Lines with "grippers": please show every one of them from the listing below.

-=-=-=-=-

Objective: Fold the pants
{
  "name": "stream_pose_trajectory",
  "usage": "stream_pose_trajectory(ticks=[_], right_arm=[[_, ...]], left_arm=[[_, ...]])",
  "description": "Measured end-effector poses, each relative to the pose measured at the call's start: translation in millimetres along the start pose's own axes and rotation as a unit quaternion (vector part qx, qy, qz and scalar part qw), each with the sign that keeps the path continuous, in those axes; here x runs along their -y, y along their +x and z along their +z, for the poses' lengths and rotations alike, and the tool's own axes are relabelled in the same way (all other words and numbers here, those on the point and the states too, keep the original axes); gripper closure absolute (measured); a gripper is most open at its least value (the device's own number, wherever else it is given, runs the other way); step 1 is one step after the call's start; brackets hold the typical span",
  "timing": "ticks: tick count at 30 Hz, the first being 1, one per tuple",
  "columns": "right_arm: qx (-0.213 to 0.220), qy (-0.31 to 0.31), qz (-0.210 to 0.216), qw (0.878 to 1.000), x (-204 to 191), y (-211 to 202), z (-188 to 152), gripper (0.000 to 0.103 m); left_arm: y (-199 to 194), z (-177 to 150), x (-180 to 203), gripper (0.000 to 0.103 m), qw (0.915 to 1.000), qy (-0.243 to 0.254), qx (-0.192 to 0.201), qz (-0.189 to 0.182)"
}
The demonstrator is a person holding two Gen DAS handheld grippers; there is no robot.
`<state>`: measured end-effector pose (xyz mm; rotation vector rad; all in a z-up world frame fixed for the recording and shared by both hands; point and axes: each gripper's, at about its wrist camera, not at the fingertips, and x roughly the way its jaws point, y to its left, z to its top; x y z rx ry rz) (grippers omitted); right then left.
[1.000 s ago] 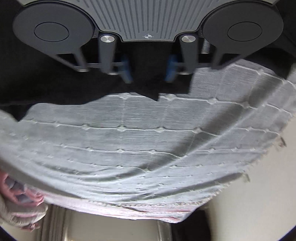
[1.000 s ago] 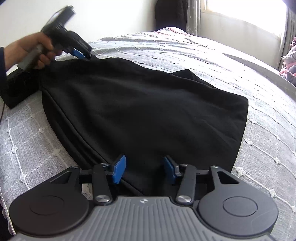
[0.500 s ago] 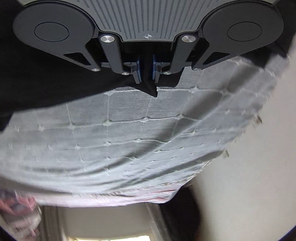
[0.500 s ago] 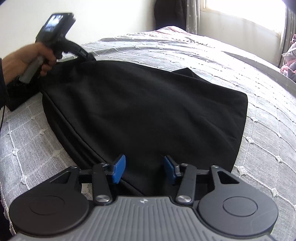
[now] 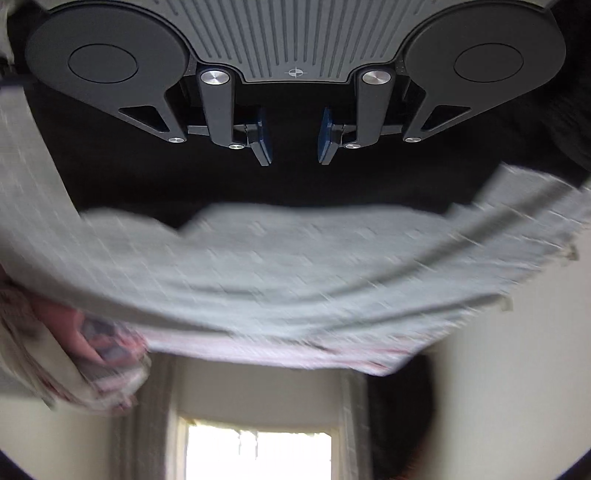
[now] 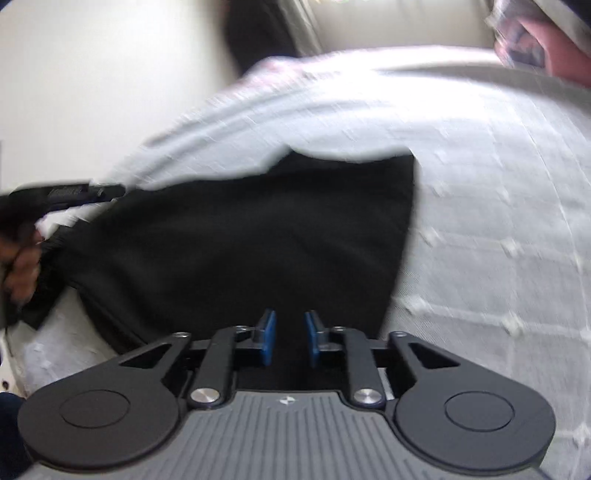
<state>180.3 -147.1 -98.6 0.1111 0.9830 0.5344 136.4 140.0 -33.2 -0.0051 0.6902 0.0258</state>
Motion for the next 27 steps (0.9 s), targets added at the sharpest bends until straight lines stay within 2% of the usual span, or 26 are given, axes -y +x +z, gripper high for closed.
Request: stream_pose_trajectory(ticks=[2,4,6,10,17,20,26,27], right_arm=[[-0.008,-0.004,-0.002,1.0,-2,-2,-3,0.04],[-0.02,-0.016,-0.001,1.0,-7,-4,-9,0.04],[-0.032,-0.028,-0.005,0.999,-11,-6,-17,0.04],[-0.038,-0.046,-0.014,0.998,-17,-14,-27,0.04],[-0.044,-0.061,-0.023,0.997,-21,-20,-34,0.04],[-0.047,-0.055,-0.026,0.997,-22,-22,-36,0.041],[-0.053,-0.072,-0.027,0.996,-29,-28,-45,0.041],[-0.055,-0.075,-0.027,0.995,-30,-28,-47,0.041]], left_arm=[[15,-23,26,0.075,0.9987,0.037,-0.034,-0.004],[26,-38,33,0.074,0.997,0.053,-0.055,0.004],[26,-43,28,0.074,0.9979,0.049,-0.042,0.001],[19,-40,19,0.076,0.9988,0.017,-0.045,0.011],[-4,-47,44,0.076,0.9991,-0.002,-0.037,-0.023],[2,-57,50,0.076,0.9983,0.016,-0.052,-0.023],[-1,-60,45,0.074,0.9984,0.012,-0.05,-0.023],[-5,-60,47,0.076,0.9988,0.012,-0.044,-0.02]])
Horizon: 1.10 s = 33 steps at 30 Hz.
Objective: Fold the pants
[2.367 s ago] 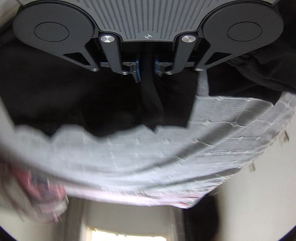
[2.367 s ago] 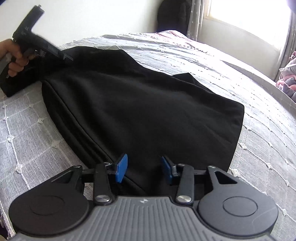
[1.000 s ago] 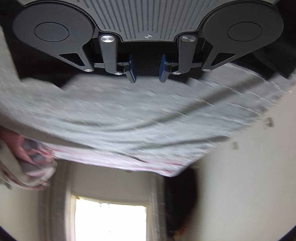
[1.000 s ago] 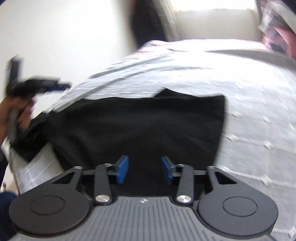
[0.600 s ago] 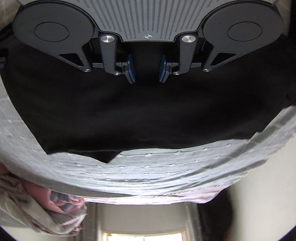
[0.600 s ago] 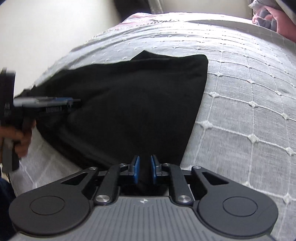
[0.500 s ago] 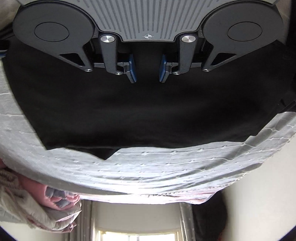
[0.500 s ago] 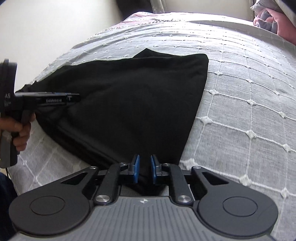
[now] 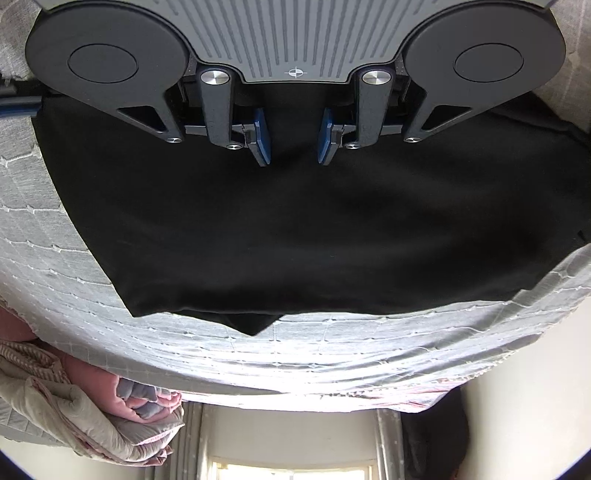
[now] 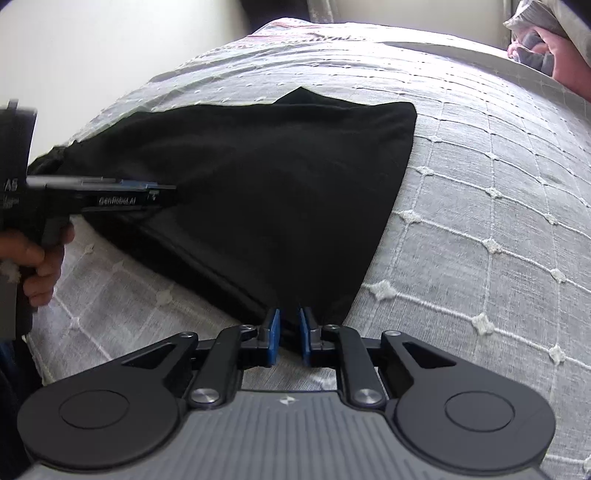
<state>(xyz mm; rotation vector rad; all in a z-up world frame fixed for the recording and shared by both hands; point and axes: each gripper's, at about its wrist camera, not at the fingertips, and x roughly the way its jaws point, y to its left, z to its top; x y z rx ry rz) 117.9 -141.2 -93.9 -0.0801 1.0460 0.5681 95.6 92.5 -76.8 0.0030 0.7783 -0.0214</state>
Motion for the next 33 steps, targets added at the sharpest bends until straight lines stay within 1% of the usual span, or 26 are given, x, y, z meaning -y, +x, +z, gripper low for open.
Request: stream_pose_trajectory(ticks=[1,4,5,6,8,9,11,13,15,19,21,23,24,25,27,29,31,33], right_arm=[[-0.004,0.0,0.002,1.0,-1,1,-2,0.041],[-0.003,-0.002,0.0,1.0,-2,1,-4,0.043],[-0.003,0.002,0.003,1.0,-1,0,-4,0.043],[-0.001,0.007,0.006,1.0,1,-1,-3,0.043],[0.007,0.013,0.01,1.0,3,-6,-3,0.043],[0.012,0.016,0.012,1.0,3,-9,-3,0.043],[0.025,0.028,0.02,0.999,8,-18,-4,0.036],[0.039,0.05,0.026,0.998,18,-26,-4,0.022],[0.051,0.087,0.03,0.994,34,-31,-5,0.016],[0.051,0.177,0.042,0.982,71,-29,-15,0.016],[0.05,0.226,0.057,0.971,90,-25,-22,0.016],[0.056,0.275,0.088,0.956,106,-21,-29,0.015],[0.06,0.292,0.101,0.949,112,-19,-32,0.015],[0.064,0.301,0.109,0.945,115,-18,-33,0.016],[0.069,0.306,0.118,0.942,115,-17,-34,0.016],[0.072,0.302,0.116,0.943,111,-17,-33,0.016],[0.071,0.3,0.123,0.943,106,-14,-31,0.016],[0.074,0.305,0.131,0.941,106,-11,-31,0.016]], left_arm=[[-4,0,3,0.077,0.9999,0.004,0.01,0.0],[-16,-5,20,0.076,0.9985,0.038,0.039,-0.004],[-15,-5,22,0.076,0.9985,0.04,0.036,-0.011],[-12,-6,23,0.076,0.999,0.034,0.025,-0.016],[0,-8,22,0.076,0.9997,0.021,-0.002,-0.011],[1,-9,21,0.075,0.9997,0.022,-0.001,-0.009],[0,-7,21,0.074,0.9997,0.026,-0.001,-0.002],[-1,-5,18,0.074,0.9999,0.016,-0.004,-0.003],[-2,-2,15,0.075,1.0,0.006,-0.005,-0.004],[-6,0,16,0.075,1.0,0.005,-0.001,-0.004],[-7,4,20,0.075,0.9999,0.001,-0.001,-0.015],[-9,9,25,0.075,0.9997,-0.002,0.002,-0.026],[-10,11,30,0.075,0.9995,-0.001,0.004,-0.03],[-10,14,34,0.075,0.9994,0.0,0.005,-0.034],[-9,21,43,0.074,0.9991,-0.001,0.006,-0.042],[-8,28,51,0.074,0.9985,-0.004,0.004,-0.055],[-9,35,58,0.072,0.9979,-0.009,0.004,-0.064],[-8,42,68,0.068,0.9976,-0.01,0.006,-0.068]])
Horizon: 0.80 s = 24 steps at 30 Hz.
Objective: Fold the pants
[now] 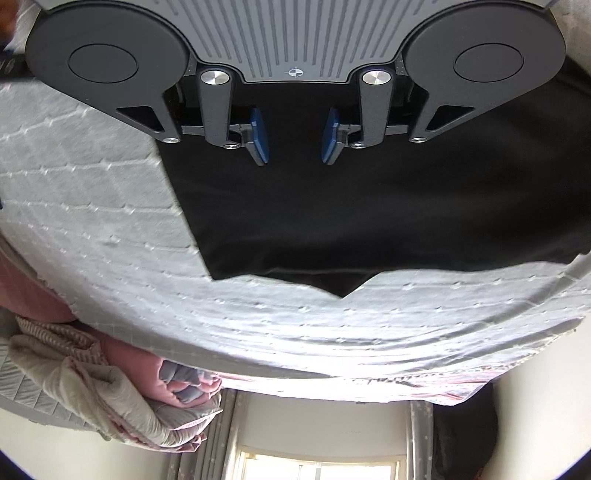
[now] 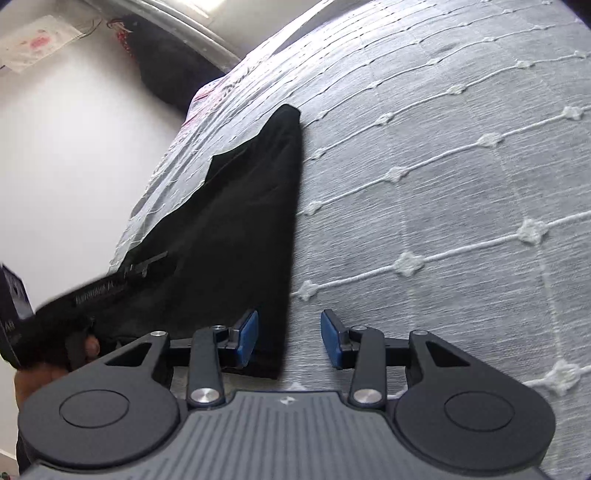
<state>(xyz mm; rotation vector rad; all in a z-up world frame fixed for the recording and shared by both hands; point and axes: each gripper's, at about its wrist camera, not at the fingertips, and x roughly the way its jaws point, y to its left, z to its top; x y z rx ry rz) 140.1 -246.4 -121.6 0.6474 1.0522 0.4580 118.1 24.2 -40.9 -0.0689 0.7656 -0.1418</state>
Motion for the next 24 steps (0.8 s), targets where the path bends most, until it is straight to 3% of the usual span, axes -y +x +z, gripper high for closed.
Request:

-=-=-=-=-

▸ **TASK RESULT**:
The demonstrator is a person holding two Gen DAS handheld grippers; there is no robot.
`<state>`: measured end-effector pose (xyz mm; rotation vector rad; all in a z-up world frame fixed for the recording and shared by both hands; point and axes: each gripper's, at about its wrist camera, not at the fingertips, and x roughly the way its jaws point, y to its left, z to its top; x y z rx ry rz) (grippers omitted); right then left.

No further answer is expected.